Losing some weight can help lower blood sugar levels, as well as reduce risk of complications due to diabetes. However, certain dieting methods can be dangerous for diabetics. It is important to understand the effects dieting can have on blood sugar and overall health.
New research has found that individuals who fluctuate in weight have twice the risk of death, heart attack, or stroke compared to individuals who maintain a stable weight. Those who lost, and then re-gained the weight, also had a 78% increase in risk of developing diabetes.
Simply stated, if you aim to lose weight, do it the right way the first time because if you trigger a cycle of losing and gaining, you could pose a serious risk to your health.
The keys are: eat right, get moving, and take it slow. While the results may not be immediate, they will be worth it. Think of this journey as a marathon instead of a sprint. You are more likely to succeed long-term if you start slow.
The first thing to do is to speak with your healthcare team. If you are not currently at a healthy weight, your physician will set a goal weight for you to reach. Check in regularly with your physician regarding your progress to ensure you remain on track.

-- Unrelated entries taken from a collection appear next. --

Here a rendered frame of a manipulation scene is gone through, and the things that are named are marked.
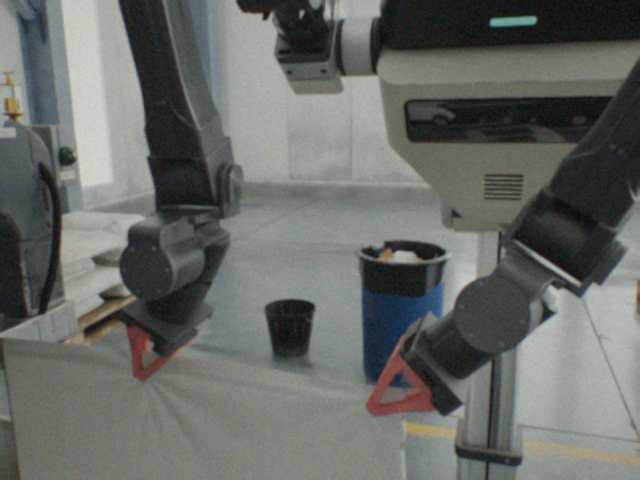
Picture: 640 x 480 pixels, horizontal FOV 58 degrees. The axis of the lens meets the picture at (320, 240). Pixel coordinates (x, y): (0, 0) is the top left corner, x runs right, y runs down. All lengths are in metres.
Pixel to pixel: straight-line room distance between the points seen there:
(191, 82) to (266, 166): 8.71
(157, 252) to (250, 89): 8.81
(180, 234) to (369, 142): 8.22
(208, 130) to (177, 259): 0.13
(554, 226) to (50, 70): 6.39
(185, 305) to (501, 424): 0.77
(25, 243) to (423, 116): 0.60
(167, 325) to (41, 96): 6.23
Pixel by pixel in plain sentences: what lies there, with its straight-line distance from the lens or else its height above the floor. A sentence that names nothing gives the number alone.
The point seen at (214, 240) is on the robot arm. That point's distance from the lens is 0.60.
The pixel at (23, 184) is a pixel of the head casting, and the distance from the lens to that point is 0.89.
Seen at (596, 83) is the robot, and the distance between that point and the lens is 0.87.
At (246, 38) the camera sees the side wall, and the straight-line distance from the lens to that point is 9.39.
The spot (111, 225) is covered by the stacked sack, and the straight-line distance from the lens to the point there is 4.13.
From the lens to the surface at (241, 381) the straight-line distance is 0.65.
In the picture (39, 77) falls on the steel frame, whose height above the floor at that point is 1.69.
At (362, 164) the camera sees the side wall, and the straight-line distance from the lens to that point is 8.79.
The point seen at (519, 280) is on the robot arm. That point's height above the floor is 1.23.
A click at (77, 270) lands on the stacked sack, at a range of 3.74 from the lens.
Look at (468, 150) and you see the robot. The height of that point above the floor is 1.28.
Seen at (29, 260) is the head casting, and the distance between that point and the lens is 0.91.
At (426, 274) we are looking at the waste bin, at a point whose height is 0.59.
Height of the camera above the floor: 1.35
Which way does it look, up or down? 13 degrees down
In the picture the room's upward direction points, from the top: 1 degrees counter-clockwise
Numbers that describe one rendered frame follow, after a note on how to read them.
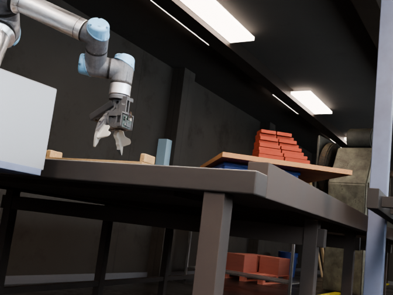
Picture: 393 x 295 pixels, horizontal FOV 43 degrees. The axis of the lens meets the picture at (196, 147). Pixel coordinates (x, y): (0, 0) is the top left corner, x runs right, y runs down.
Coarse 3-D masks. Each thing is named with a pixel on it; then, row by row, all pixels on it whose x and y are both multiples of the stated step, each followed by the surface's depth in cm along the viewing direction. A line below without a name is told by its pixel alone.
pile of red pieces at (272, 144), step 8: (256, 136) 221; (264, 136) 215; (272, 136) 217; (280, 136) 218; (288, 136) 217; (256, 144) 219; (264, 144) 213; (272, 144) 215; (280, 144) 216; (288, 144) 217; (296, 144) 216; (256, 152) 215; (264, 152) 211; (272, 152) 212; (280, 152) 214; (288, 152) 214; (296, 152) 215; (288, 160) 212; (296, 160) 213; (304, 160) 214
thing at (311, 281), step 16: (320, 224) 220; (304, 240) 216; (352, 240) 303; (304, 256) 215; (352, 256) 301; (304, 272) 214; (352, 272) 299; (384, 272) 474; (304, 288) 212; (352, 288) 301; (384, 288) 471
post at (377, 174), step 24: (384, 0) 314; (384, 24) 311; (384, 48) 308; (384, 72) 305; (384, 96) 302; (384, 120) 299; (384, 144) 297; (384, 168) 294; (384, 192) 291; (384, 240) 287; (384, 264) 292
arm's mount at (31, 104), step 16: (0, 80) 129; (16, 80) 133; (32, 80) 138; (0, 96) 129; (16, 96) 133; (32, 96) 138; (48, 96) 142; (0, 112) 129; (16, 112) 133; (32, 112) 138; (48, 112) 142; (0, 128) 129; (16, 128) 133; (32, 128) 138; (48, 128) 142; (0, 144) 129; (16, 144) 133; (32, 144) 138; (16, 160) 134; (32, 160) 138
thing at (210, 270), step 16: (208, 192) 126; (208, 208) 125; (224, 208) 124; (208, 224) 124; (224, 224) 124; (208, 240) 124; (224, 240) 125; (208, 256) 123; (224, 256) 125; (208, 272) 122; (224, 272) 125; (208, 288) 121
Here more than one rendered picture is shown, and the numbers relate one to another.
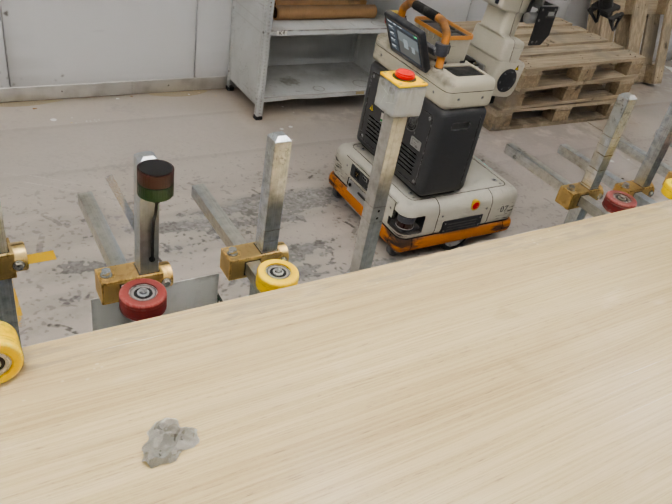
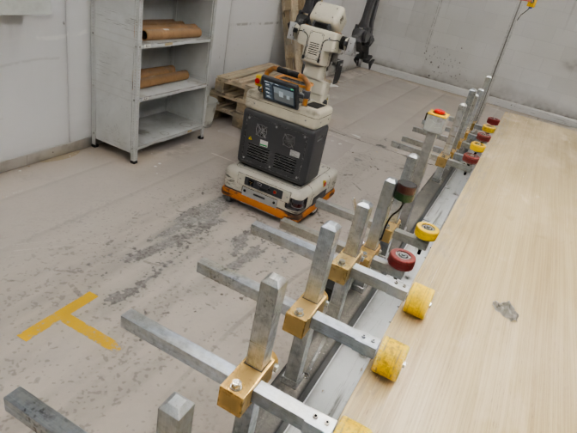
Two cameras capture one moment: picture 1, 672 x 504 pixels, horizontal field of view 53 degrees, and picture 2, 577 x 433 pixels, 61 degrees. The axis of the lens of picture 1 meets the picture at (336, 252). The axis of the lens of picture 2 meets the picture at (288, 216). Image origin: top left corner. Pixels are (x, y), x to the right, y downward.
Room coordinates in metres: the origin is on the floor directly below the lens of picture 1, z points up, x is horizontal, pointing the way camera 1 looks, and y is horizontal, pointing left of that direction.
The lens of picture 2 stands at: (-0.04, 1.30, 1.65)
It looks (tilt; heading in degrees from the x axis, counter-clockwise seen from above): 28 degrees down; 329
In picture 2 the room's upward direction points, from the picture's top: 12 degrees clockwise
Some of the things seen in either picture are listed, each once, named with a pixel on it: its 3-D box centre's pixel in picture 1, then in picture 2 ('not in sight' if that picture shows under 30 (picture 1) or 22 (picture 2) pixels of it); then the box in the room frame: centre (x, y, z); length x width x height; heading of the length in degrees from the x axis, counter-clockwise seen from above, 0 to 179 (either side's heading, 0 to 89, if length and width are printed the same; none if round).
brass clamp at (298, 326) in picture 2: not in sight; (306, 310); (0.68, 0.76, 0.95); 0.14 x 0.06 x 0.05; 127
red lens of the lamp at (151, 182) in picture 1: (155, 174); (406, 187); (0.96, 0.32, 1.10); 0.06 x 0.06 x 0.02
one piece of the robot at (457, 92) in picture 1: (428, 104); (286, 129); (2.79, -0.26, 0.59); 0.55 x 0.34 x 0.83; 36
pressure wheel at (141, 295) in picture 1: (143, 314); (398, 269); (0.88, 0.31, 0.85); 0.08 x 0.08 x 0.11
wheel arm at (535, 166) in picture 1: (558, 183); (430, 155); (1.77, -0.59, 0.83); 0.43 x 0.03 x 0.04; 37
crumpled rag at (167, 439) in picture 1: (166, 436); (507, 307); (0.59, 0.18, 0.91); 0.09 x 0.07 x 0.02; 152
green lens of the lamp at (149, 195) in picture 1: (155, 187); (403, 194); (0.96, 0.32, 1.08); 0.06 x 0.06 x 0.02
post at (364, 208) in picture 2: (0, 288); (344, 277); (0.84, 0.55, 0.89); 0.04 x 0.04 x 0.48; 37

Don’t fall for fads. While the “lose 20 pounds in a week with the XYZ diet” may sound appealing, don’t trust it.
Don’t skip meals. While it may be tempting to cut calories by not eating, this strategy will backfire. When you skip a meal, your blood sugar goes haywire. It can drop to unsafe levels; you will notice that you have less energy, and you may develop a headache, or stomachache.
When you finally do eat something, you are likely to over-eat (thereby consuming more calories than you would if you had eaten two regular meals), or make a less-than-ideal food choice because you are so hungry. Not to mention, your blood sugar will skyrocket because it is getting stimulated all at once instead of over the span of an entire day.

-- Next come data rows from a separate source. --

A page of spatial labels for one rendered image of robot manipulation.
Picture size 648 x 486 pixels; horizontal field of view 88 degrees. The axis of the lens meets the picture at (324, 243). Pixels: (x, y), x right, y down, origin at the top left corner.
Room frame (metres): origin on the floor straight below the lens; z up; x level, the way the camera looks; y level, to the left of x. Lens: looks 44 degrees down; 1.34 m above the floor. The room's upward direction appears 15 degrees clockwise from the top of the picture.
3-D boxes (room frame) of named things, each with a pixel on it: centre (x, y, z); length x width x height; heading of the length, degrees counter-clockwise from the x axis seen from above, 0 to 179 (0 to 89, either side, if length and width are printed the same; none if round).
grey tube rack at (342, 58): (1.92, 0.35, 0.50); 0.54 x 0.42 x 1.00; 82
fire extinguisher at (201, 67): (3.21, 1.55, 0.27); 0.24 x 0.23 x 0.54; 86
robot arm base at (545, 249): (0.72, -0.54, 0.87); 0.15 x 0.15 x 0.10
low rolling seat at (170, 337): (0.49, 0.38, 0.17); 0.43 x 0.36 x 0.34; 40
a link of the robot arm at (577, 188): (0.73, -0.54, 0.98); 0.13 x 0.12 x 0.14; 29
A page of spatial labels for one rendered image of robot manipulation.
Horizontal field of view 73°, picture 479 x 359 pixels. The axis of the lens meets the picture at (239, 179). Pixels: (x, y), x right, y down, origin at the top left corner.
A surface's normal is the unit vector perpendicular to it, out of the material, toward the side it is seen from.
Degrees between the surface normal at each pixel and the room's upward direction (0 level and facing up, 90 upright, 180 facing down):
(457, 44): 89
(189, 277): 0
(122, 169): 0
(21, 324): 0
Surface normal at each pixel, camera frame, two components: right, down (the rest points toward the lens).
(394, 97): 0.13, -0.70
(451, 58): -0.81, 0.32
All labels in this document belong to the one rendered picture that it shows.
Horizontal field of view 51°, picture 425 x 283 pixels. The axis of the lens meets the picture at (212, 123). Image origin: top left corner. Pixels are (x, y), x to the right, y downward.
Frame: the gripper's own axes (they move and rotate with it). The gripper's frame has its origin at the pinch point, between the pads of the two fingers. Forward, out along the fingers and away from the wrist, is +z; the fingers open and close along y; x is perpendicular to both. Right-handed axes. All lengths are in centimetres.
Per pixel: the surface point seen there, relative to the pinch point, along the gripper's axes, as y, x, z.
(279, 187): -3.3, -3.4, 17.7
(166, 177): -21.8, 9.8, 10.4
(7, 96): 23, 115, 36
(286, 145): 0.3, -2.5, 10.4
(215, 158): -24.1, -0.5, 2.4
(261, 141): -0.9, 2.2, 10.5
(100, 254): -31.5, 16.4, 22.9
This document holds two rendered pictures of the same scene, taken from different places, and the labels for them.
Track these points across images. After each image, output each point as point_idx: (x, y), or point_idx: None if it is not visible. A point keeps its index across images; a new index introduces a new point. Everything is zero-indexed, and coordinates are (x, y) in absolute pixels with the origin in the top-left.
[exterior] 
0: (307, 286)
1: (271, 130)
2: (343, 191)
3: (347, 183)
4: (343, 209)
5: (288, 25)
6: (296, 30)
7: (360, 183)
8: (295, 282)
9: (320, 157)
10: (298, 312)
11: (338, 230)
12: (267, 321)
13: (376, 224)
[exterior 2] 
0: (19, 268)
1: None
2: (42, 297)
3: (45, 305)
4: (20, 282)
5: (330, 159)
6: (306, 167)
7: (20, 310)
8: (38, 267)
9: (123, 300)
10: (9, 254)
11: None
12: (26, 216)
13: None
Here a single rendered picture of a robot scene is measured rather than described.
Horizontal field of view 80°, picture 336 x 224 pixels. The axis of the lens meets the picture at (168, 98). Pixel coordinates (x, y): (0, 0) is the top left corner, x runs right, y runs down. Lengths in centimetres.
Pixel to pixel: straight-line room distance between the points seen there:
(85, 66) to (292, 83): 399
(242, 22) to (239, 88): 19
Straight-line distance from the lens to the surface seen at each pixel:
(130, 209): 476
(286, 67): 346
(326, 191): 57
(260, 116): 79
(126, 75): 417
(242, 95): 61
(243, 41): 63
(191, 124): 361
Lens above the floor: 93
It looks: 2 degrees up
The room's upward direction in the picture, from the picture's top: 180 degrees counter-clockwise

Eat regularly to make sure that your body is getting the fuel it needs. For some, this means 3 larger meals and 2 snacks, for others it may mean eating every 2-3 hours. Find what works best for your blood sugar.
Moderation is key. Telling yourself that you can never have (insert name of favorite food here) because you are now diabetic, is completely unreasonable. Check out these food hacks and enjoy your favorite foods again!
Don’t forget to drink plenty of water, as well. This not only keeps your metabolism running at top speed, but also helps you feel full.
The first meal of the day has an especially strong impact on your metabolism and blood sugar. Eating within 2 hours of waking helps set the stage for stable blood sugar all day.
To help curb evening snacking, try closing down the kitchen after dinner so you don’t eat more before bed.
Don’t go it alone! Identify the supportive individuals in your life. Tell them about your goals and ask them to keep you accountable and motivated as you work toward those goals. This group could consist of family members, friends, coworkers, or online support circles.
It is possible for diabetics to diet safely and effectively; a great healthcare team, access to good information, personal dedication, and a healthy dose of support are what it takes!